Not long ago Dufour[193] advanced the opinion that the occurrence of a motor syndrome consisting of the automatic movements of tic, in a case of delusional insanity, heightens the gravity of the prognosis as regards chronicity. It had been already remarked by Morel that such of the insane as contract tics usually degenerate into dements. Most of the contributors to the study of idiocy have noted the relation between the degree of intellectual debility and the extent of the automatic and rhythmical movements.
In this connection Joffroy has made some interesting statements.
Sometimes there is not merely co-existence, but an actual parallelism between the motor and the psychical disturbance. I have under observation at present a young woman suffering from attacks of agitation, with delusions and hallucinations, who has developed a facial tic in the course of her psychosis, and increase in the violence of the tic is associated with abrupt utterance of imperfectly formed syllables. During the last two months she has been having attacks in the evening, when the psychical troubles have become more intense, and simultaneously there has been aggravation of the tic and incessant emission of laryngeal sounds and syllables. Here then is a parallelism between the two groups of symptoms.
I am disposed, however, to believe that the usual prognosis given where motor and mental defects co-exist is too guarded. I have seen the catatonia of dementia præcox disappear spontaneously, in spite of its intensity and the unfavourable outlook prophesied by all who had seen the case.
In distinction, then, from the value of a knowledge of the patient's mental condition, we consider the motor reactions of tic of little prognostic significance.
CHAPTER XVIII
THE TREATMENT OF TICS
THE CURABILITY OF TICS
TICS are commonly held to be trivial affections of but passing medical interest, while in addition they have gained the notoriety of being peculiarly rebellious to treatment. Such undeserved criticism is at once too superficial and too severe. As far as life is concerned, the prognosis is favourable, but they often contrive, quite as forcibly as many graver diseases, to render existence intolerable. To neglect them or to consider them a priori incurable is entirely unwarranted. Some degree of amelioration is practically always attainable, and even complete cures may be effected.

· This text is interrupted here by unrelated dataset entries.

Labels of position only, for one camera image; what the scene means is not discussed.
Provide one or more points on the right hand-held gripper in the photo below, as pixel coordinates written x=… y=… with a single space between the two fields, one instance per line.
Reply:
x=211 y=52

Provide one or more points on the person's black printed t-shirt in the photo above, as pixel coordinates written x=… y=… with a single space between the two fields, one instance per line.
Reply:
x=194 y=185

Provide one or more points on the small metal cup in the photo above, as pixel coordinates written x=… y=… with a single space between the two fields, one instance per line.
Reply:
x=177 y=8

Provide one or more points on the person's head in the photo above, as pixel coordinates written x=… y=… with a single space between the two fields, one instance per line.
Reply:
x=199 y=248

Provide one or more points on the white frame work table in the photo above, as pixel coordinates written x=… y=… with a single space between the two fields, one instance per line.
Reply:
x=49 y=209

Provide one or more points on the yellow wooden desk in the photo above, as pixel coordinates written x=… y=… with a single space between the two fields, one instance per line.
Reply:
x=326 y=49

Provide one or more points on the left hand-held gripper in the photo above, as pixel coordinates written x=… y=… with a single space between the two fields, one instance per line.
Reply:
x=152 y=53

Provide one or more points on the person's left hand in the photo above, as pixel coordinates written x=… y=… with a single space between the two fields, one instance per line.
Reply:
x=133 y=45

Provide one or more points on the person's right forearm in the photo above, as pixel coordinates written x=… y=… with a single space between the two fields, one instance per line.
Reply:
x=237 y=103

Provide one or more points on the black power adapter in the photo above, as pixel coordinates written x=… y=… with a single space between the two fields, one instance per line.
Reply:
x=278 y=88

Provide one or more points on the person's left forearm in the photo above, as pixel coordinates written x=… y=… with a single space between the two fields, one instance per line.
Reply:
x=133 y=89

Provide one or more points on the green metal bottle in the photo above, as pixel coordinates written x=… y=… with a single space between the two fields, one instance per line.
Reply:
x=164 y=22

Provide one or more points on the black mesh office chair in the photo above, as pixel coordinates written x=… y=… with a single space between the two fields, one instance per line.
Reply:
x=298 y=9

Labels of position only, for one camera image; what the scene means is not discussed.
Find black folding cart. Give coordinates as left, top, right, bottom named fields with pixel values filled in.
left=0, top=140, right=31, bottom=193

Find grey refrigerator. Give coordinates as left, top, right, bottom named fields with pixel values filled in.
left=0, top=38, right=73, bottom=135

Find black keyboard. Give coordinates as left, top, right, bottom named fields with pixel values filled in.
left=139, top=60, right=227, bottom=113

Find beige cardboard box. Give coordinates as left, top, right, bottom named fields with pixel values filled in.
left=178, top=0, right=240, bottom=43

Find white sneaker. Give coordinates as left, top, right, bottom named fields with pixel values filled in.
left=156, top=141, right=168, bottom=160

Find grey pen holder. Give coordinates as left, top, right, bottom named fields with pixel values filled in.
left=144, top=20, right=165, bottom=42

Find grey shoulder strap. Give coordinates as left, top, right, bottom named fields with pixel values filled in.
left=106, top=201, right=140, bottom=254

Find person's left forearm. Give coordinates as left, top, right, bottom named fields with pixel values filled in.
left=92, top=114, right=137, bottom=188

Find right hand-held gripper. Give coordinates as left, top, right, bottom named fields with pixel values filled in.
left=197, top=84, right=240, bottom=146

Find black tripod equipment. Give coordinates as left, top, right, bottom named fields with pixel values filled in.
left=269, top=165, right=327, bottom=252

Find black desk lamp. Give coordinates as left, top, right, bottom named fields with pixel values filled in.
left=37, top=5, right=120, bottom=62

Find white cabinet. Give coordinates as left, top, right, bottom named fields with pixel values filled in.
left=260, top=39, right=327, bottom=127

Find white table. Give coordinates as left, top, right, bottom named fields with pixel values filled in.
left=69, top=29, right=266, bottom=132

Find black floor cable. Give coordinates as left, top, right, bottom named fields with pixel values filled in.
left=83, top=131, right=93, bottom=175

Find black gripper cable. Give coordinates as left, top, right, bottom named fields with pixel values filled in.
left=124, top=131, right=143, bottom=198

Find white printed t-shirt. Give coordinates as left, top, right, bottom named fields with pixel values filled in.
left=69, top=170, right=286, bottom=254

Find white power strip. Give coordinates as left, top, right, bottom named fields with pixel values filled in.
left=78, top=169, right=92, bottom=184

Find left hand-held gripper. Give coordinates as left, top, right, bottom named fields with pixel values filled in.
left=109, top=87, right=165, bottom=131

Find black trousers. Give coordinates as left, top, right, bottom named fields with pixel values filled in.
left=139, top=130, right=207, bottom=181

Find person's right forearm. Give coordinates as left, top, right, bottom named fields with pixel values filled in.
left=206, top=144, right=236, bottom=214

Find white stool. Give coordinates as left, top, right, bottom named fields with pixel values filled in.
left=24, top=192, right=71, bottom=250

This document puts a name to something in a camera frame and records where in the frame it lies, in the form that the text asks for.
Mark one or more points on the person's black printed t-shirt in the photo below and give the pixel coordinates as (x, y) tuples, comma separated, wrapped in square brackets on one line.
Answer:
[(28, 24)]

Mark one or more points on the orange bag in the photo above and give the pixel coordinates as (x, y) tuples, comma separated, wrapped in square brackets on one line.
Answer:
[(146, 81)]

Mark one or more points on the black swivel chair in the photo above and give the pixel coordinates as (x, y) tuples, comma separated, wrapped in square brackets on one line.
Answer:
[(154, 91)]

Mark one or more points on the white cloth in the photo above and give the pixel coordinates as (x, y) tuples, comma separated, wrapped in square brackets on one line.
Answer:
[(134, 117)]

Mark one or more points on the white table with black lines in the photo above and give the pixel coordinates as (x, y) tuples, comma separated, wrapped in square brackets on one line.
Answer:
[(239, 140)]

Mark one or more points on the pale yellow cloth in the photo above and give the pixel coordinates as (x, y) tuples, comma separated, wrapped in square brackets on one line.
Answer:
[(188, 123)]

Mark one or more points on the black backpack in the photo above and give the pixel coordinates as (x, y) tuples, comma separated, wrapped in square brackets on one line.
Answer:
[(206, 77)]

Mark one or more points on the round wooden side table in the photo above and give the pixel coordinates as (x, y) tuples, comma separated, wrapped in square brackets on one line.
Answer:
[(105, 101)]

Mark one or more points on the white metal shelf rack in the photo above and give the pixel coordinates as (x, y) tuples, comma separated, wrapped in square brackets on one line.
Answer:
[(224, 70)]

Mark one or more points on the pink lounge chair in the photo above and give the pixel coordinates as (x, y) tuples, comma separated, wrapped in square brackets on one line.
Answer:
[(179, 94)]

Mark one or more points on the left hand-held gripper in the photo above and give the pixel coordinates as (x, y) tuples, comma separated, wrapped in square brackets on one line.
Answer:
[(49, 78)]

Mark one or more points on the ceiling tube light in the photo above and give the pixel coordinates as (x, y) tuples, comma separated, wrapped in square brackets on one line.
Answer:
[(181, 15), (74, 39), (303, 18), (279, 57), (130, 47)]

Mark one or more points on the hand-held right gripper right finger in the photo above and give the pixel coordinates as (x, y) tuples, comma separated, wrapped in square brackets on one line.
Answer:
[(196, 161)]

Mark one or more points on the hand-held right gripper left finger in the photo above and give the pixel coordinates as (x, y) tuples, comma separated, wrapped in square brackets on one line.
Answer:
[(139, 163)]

It is an old doctrine this of the incurability of tic, but the sufferers have not always been left to their fate. Forecasts of methods of treatment likely to ensure success were made long ago. In the "Dictionary in Sixty Volumes" of the year 1821 will be found a definition of tic, a little out of date perhaps, but affording a glimpse of therapeutic possibilities: "The word tic is ordinarily employed to designate certain unnatural habits, bizarre attitudes, peculiar gestures, etc., whose correction demands a painstaking perseverance that is not always sufficient to procure the desired result."
Trousseau later introduced an element of precision into current therapeutic measures by the application of a sort of gymnastic exercise to the muscles involved. He declared his opinion, however, that the arrest of one tic would soon be followed by the development of a second, which would in turn give place to a third, and so on; for the disease was essentially chronic, and in a sense formed part of the constitution of its subject. Subsequent observation has frequently borne witness to the truth of this remark, though the expression is too absolute.